• **YOUR ASSIGNMENT**
Nothing below is to be printed except the lines between the line holding "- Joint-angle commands" and the line holding "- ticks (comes", inclusive, each exactly as it appears.

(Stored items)
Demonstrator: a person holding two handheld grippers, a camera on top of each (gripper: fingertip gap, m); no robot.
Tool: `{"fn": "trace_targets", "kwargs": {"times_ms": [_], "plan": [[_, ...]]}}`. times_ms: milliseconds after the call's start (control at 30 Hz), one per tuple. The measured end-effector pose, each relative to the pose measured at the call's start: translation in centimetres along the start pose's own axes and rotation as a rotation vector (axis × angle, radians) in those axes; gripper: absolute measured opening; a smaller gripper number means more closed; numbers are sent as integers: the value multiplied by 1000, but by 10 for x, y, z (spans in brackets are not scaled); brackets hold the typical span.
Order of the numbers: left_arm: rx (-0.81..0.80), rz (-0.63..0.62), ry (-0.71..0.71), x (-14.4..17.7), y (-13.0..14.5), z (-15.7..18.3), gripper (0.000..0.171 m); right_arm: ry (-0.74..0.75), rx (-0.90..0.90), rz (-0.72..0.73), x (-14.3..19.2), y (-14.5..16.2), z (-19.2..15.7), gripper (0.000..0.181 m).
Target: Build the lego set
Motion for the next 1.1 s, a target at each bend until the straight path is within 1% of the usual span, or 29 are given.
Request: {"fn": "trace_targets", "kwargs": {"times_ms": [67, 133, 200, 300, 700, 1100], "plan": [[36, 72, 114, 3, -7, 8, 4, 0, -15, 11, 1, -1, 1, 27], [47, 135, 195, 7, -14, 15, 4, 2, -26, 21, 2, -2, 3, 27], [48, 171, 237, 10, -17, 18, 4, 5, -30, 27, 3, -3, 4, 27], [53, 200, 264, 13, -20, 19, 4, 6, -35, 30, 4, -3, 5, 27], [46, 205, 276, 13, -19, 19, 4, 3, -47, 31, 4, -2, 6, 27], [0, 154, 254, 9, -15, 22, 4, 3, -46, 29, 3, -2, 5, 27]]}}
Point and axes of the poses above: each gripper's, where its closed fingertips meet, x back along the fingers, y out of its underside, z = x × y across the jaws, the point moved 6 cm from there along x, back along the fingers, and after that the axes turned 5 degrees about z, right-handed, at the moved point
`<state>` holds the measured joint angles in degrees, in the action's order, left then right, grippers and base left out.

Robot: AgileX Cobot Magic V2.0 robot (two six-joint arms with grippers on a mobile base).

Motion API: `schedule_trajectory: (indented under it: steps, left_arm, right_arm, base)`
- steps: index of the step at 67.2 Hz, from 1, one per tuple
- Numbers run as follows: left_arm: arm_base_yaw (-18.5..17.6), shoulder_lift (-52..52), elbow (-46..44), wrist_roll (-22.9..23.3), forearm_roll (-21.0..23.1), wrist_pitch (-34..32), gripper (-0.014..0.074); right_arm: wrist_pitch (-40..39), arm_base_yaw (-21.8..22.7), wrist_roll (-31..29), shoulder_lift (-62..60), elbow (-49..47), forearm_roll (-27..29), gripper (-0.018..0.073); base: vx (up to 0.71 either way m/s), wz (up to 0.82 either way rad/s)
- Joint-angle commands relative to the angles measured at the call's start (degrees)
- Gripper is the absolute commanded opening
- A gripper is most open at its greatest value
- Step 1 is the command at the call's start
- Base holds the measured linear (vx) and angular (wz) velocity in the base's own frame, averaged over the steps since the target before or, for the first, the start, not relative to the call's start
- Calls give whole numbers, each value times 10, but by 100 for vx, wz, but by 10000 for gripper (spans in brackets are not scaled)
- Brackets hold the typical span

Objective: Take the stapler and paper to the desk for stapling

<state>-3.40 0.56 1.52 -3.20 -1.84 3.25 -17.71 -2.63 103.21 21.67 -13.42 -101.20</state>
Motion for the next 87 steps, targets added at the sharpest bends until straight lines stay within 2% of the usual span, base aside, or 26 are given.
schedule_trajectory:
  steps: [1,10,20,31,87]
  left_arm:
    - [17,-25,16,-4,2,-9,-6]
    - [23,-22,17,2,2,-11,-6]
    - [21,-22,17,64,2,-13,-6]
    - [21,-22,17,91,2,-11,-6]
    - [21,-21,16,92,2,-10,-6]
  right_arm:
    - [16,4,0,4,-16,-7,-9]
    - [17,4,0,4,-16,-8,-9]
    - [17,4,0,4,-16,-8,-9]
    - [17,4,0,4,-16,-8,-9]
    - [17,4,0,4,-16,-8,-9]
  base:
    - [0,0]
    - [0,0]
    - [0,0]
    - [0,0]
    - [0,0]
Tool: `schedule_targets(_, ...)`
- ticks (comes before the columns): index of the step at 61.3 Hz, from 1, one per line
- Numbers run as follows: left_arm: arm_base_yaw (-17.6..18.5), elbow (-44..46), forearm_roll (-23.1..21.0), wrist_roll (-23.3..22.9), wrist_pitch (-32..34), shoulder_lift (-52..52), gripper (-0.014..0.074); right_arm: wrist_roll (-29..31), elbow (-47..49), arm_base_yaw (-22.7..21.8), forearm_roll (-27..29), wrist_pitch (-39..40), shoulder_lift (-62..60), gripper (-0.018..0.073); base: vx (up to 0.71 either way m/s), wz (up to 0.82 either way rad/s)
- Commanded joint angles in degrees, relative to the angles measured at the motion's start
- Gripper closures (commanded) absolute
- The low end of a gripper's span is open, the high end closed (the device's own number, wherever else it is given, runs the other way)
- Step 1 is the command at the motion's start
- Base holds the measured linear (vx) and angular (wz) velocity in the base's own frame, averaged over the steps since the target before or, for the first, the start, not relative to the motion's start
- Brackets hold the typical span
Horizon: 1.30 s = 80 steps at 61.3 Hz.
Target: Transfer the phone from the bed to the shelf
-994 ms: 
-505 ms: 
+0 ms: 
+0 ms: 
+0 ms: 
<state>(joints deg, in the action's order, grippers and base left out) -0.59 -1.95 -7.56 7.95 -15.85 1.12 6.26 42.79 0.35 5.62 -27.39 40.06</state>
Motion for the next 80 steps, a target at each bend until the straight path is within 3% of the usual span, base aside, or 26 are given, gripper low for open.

• **TASK ANSWER**
- Joint-angle commands relative to the angles measured at the call's start (degrees)
- Gripper is the absolute commanded opening
- A gripper is most open at its greatest value
- Step 1 is the command at the call's start
- Base holds the measured linear (vx) and angular (wz) velocity in the base's own frame, averaged over the steps since the target before or, for the first, the start, not relative to the call's start
- Calls give whole numbers, each value times 10, but by 100 for vx, wz, but by 10000 for gripper (spans in brackets are not scaled)
- Brackets hold the typical span

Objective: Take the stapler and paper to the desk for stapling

<state>-3.40 0.56 1.52 -3.20 -1.84 3.25 -17.71 -2.63 103.21 21.67 -13.42 -101.20</state>
Motion for the next 87 steps, targets added at the sharpest bends until straight lines stay within 2% of the usual span, base aside, or 26 are given.
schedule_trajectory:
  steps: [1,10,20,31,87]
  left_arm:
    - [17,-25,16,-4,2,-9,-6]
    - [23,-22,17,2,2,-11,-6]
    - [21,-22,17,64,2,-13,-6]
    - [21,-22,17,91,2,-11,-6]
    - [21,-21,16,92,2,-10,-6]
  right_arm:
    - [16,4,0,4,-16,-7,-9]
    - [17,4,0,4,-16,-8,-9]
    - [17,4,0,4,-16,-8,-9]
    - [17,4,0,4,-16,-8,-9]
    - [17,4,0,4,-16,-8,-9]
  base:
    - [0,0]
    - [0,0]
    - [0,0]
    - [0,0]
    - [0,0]
Tool: `schedule_targets(_, ...)`
- ticks (comes before the columns): index of the step at 61.3 Hz, from 1, one per line

This concludes the output.